Richard William Read was born on 25 July 1881. He joined the Lichtenburg Commando as a Burger from 11 Oct 1899 to June 1900.
He then, as Lieut Staff Officer with the deceased Gen H.R. Lemmer, then Gen J.C. Celliers, Read served from Kraaipan to Scholtz Nek. Then on to Kliprivier, Johannesburg, Pretoria to Balmoral. From there with Gen Lemmer through the bushveld to Rustenburg and then to Lichtenburg where he served until 12 June 1902. Read took part in the operation at Kraaipan. He was at the siege of Kuruman and actions at: Kalmberg; Zandspruit OFS; Kliprivier; Irene; Pretoria; Donkerhoek; Olifantsnek; Elandrivier; Ottoshoop; Jacobaai; Groot Marico; Rondavelshoek; Kafferskraal; Wonderfontein to Mariana where Gen Lemmer was killed.
―It had just begun to get light around 05:00 when Thompson, part of Methuen‘s force (who was some way in the rear) heard firing ahead. He and everyone with him, immediately galloped for all they were worth to join in the action. As they came into a dip, they saw Lemmer‘s commando, hotly pursued by the vanguard of the Yeomanry, in full retreat towards the opposite end. That the Boers had indeed been taken completely by surprise was indicated by the fact that they had left behind a large part of their stores as well as a dozen or so big saucepans filled with boiling water all ready for the morning coffee. Nevertheless, they had had a good start on Erroll‘s division and most of them managed to escape.
However, during the pursuit approximately sixty members of the commando were driven straight into the hands of Meyrick‘s 5th Imperial Yeomanry waiting on the ridge. It was here that Spurgin‘s account comes more fully into the picture.
The Yeomanry came galloping down the ridge with Meyrick in the van and a real sporting scrimmage‘ ensued. It was a brief, thoroughly confused fight in which the two sides became hopelessly intermingled. The trapped Boers rushed hither and thither, some haring off on foot
into the bush, others riding up close to their opponents before they realized their mistake and bolted again. For their part, the British speedily broke up into small parties and chased about the veld entirely on their own initiative, blazing away whenever the opportunity arose. So great was the confusion that the British Maxim guns could not be brought to bear for fear of hitting their own men.
Four Boers were killed, seven wounded and twenty-four captured before the remainder managed to break out, while only two were wounded on the British side. In addition, the British captured six Cape carts and a mule wagon. Lemmer was chased all morning by Erroll‘s men, but there was never really a prospect that he would be captured. His burghers even ‗had the cheek‘ at one point to turn their gun and Maxim on their pursuers and around midday the latter, understandably exhausted by this stage, gave up the chase.
Lemmer died in battle against Lieut Col C.G. Money, whose convoy he attacked in December 1900 somewhere between Lichtenburg and Marico.
After Gen H.R. Lemmer's death, Johannes Gerhardus Celliers was appointed a General over Lichtenburg and Zeerust.

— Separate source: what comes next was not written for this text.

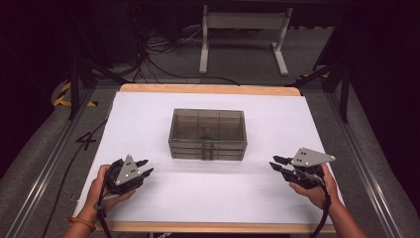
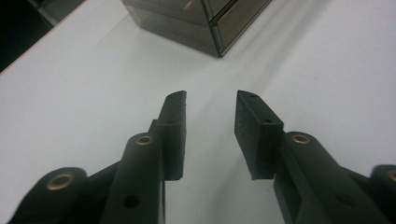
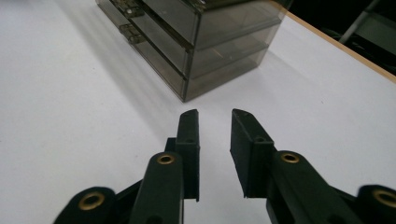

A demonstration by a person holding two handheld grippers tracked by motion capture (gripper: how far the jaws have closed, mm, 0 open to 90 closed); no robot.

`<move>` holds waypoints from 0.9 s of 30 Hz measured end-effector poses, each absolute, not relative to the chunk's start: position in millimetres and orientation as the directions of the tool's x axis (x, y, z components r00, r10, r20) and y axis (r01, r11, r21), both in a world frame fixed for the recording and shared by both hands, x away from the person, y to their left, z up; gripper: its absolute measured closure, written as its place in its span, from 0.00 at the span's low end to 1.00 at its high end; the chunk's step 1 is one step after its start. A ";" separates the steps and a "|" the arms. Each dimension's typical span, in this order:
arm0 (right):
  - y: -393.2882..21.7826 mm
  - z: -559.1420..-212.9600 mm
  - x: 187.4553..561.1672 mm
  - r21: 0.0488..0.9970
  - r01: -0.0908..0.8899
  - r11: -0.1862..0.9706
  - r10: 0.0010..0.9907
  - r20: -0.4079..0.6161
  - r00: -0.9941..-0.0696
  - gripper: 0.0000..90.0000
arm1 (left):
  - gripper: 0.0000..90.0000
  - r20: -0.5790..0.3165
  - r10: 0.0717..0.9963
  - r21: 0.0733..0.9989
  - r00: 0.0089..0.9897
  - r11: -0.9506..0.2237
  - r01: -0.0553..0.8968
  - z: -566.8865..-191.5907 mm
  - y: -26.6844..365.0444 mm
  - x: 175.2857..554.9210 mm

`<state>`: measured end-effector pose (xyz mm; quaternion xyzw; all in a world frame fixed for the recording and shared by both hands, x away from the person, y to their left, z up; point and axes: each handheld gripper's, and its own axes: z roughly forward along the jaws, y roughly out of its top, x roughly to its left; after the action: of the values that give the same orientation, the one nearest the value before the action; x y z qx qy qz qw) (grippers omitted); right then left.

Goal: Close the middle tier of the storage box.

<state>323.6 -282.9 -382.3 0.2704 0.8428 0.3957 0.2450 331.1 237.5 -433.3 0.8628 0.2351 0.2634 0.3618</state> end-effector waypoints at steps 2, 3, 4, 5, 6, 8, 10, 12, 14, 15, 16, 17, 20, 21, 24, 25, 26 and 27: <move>-287.5 -386.7 320.1 0.806 0.259 0.532 0.655 -0.198 -0.729 0.79 | 0.64 0.282 0.608 0.747 0.742 -0.625 0.228 -434.3 241.3 330.5; -290.2 -388.8 318.2 0.808 0.258 0.530 0.659 -0.201 -0.725 0.76 | 0.61 0.278 0.616 0.749 0.737 -0.620 0.235 -434.8 244.5 329.9; -290.2 -388.8 318.2 0.808 0.258 0.530 0.659 -0.201 -0.725 0.76 | 0.59 0.278 0.616 0.749 0.737 -0.620 0.235 -434.8 244.5 329.9; -293.9 -391.3 316.1 0.810 0.265 0.523 0.668 -0.196 -0.718 0.73 | 0.59 0.259 0.622 0.757 0.739 -0.606 0.244 -436.1 249.8 328.7; -301.0 -395.1 313.4 0.810 0.275 0.519 0.673 -0.188 -0.716 0.69 | 0.55 0.258 0.632 0.759 0.730 -0.601 0.251 -436.8 252.0 327.8; -305.1 -396.7 311.6 0.809 0.277 0.518 0.679 -0.192 -0.708 0.67 | 0.52 0.255 0.642 0.763 0.723 -0.593 0.258 -437.2 256.1 327.0; -315.4 -399.9 307.9 0.815 0.280 0.507 0.687 -0.186 -0.702 0.65 | 0.44 0.257 0.670 0.767 0.697 -0.580 0.275 -437.9 259.4 326.7; -325.4 -403.9 305.3 0.817 0.286 0.500 0.702 -0.190 -0.687 0.57 | 0.32 0.250 0.678 0.768 0.691 -0.573 0.285 -438.2 261.8 326.1; -333.1 -408.2 304.1 0.826 0.296 0.480 0.720 -0.178 -0.671 0.48 | 0.28 0.256 0.686 0.768 0.681 -0.572 0.288 -438.4 265.4 324.7; -338.4 -411.8 302.8 0.828 0.313 0.465 0.740 -0.170 -0.651 0.42 | 0.25 0.249 0.689 0.772 0.681 -0.566 0.289 -438.8 266.7 324.3; -341.4 -414.5 302.3 0.832 0.321 0.451 0.753 -0.162 -0.637 0.36 | 0.24 0.240 0.691 0.778 0.682 -0.557 0.290 -439.4 269.7 323.2; -346.3 -418.8 301.6 0.835 0.343 0.431 0.775 -0.147 -0.615 0.31 | 0.23 0.237 0.697 0.784 0.676 -0.548 0.290 -440.1 271.0 322.5; -356.7 -427.3 298.1 0.843 0.370 0.391 0.813 -0.128 -0.568 0.23 | 0.16 0.214 0.713 0.806 0.667 -0.515 0.292 -442.2 279.0 320.8; -360.0 -429.2 296.3 0.846 0.372 0.382 0.823 -0.128 -0.553 0.21 | 0.15 0.187 0.719 0.816 0.670 -0.493 0.301 -442.9 281.4 320.1; -367.3 -433.6 292.5 0.861 0.386 0.330 0.850 -0.093 -0.519 0.17 | 0.11 0.122 0.717 0.843 0.686 -0.440 0.310 -445.1 289.5 319.4; -369.6 -436.3 291.9 0.871 0.390 0.299 0.858 -0.066 -0.510 0.17 | 0.09 0.091 0.717 0.856 0.691 -0.411 0.313 -447.1 291.3 318.9; -370.5 -439.1 291.4 0.877 0.389 0.281 0.867 -0.058 -0.496 0.17 | 0.09 0.066 0.716 0.871 0.695 -0.382 0.310 -449.6 293.1 319.3; -371.2 -442.3 291.2 0.883 0.386 0.268 0.874 -0.054 -0.484 0.16 | 0.09 0.037 0.723 0.882 0.690 -0.348 0.317 -453.9 293.9 319.6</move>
<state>291.2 -371.2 -442.3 0.4229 0.7447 0.4327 0.2817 319.6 293.9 -453.9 0.7916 0.3285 0.2174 0.4671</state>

Celliers devised the method of attacking by shooting while at full gallop, which was refined by De la Rey. Celliers was badly wounded in the attack on Lichtenburg on 2 March1901, but he recovered to serve valiantly at Ysterspruit, Tweebos, Harts River, Bosbult and Roodewal until the end of the war.
A letter written by J.G. Celliers attests to the fact of Read‟s service with Gen Lemmer and subsequently on his own staff.

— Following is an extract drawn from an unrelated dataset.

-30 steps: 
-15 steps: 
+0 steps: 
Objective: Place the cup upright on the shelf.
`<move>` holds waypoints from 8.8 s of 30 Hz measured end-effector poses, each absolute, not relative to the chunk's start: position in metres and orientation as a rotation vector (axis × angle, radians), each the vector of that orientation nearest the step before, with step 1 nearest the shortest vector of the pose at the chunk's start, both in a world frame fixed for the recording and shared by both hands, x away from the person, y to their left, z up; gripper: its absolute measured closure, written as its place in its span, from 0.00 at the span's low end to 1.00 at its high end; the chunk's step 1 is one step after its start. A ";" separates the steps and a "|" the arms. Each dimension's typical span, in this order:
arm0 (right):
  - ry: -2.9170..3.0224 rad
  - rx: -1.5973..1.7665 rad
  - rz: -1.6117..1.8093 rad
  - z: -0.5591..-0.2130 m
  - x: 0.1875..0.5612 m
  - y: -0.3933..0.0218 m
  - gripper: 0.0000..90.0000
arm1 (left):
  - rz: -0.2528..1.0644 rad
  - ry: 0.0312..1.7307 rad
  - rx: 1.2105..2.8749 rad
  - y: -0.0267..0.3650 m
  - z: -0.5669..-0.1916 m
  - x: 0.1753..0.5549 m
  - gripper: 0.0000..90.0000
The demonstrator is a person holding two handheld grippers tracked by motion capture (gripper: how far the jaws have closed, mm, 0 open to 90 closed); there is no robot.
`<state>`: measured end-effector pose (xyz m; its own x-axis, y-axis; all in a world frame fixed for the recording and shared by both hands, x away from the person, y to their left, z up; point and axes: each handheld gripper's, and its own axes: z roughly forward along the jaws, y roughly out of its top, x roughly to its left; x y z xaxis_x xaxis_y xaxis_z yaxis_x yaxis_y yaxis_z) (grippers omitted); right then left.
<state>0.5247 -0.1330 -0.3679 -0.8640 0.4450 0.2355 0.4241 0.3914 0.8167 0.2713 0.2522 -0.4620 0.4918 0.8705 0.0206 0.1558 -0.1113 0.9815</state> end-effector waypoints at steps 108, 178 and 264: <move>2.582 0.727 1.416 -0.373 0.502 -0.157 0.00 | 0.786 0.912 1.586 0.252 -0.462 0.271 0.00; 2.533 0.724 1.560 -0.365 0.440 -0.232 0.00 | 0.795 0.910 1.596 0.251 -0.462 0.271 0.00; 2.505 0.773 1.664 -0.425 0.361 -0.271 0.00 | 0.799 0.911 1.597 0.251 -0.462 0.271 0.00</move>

During a battle on 10 July 1900 Read suffered an accident when a stick speared through his right leg. Later in 1902 he contracted infection of the lungs as a result of the tribulations of being on Commando.
Read (now a farmer) did not volunteer for service during WWI but attested as a private in the 6th Battalion 1st Reserve Brigade on 27 July 1940 (at the age of 59).
His next-of-kin was Mrs A.E. Read of 286 Proctor Avenue, Mafeking.
He had no disability but being over age was classified C2.
His discharge was authorised on 6 Dec 1940 and he was discharged on 17 Dec 1940.
His 5 months service qualified him for the WM and ASM which were despatched on 8 Aug 1952.